▶ **Brief**
Select all lines holding the word "wooden" from the entries that follow.

Records from a data collection
________________________
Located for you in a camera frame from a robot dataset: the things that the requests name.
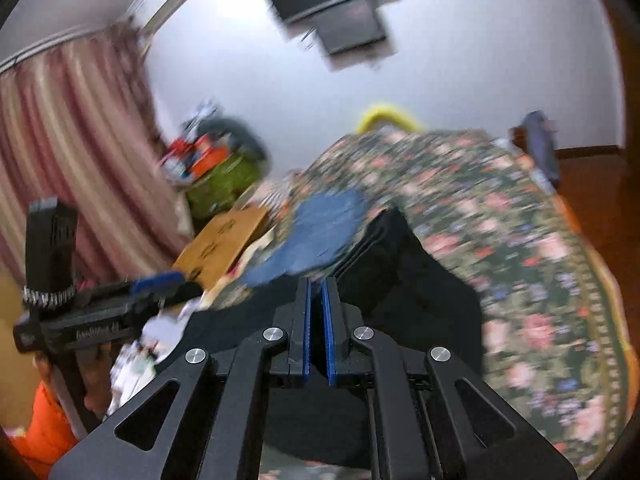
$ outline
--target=striped curtain
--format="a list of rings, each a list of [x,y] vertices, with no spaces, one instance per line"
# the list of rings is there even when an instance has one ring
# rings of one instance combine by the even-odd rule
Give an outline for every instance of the striped curtain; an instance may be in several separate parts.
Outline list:
[[[0,270],[24,282],[26,211],[49,196],[78,210],[80,276],[105,283],[170,267],[186,240],[177,195],[154,170],[165,149],[125,25],[1,74]]]

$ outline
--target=wooden floor
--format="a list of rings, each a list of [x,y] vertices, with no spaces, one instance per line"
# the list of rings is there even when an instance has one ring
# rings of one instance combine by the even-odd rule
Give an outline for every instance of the wooden floor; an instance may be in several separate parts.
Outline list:
[[[618,280],[631,342],[640,354],[640,186],[619,155],[560,160],[559,192]]]

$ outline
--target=cardboard box
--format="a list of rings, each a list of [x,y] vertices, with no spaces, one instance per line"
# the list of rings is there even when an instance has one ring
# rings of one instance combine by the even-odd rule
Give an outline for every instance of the cardboard box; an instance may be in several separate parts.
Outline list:
[[[211,219],[174,263],[190,280],[210,290],[263,232],[268,209],[248,207]]]

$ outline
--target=orange sleeve
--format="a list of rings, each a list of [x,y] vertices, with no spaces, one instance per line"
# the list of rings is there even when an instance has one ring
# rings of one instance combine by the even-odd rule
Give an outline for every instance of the orange sleeve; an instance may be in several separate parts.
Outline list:
[[[12,444],[38,478],[46,480],[54,463],[77,443],[62,407],[40,383],[29,429],[25,436],[12,438]]]

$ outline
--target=bed
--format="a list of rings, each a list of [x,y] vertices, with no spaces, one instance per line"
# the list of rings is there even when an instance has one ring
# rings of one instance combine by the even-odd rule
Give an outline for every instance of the bed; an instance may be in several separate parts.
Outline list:
[[[399,206],[424,249],[476,289],[484,380],[586,478],[635,408],[638,359],[617,283],[530,158],[481,130],[343,137],[297,178],[272,244],[252,263],[287,237],[297,204],[349,187],[371,204],[353,244],[380,210]],[[232,283],[214,308],[250,293]],[[369,477],[267,446],[260,471],[263,480]]]
________________________
▶ **Exercise output**
--target=wooden floor
Give an outline for every instance of the wooden floor; an instance may be in several separate parts.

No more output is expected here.